Description of the task ::
Within the entries that follow, report how many lines contain the word "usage", giving the number by itself.

Data under study ::
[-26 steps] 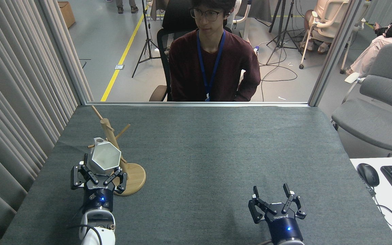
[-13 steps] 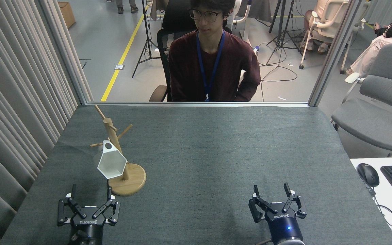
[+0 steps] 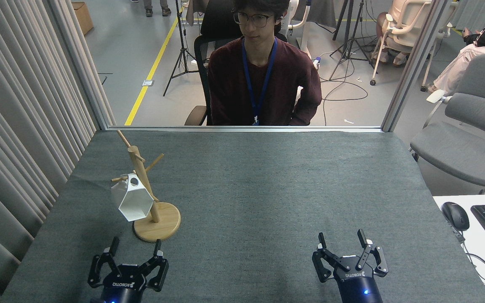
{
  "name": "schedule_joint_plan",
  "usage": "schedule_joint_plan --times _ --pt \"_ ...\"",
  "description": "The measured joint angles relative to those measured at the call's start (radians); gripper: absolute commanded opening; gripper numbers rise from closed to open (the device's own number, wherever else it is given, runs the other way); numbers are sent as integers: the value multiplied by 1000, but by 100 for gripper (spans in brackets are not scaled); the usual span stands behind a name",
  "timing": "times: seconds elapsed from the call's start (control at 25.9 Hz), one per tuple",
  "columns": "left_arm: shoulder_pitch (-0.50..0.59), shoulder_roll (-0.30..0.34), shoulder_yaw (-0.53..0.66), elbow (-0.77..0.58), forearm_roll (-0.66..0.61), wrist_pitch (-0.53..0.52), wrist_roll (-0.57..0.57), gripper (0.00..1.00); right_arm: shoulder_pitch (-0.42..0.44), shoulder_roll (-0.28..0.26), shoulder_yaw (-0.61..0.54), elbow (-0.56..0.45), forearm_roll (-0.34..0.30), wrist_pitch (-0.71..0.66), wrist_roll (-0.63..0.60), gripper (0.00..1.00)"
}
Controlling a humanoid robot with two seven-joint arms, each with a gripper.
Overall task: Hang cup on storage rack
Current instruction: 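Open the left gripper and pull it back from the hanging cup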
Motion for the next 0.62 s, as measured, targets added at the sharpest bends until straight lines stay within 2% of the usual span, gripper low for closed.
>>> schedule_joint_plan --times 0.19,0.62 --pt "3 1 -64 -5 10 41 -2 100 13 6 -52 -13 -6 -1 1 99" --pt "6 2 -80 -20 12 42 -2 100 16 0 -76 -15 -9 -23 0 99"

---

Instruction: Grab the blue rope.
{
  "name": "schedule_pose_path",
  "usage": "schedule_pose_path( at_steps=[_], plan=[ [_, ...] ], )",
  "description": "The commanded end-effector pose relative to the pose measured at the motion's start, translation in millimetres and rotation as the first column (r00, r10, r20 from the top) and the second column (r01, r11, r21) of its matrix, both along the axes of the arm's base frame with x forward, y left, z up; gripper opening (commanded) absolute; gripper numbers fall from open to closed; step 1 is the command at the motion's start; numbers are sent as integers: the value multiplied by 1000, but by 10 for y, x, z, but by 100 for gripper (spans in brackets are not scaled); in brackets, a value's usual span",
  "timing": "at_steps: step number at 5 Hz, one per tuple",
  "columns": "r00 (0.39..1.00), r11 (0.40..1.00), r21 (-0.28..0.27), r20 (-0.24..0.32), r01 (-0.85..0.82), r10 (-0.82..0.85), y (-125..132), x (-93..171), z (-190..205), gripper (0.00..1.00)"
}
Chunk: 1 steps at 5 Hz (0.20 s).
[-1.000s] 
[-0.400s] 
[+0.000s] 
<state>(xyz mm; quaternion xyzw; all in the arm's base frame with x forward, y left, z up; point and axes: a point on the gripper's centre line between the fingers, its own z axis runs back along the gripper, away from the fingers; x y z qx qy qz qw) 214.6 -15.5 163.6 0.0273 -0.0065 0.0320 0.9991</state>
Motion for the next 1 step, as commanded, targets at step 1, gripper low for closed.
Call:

Exercise response ::
2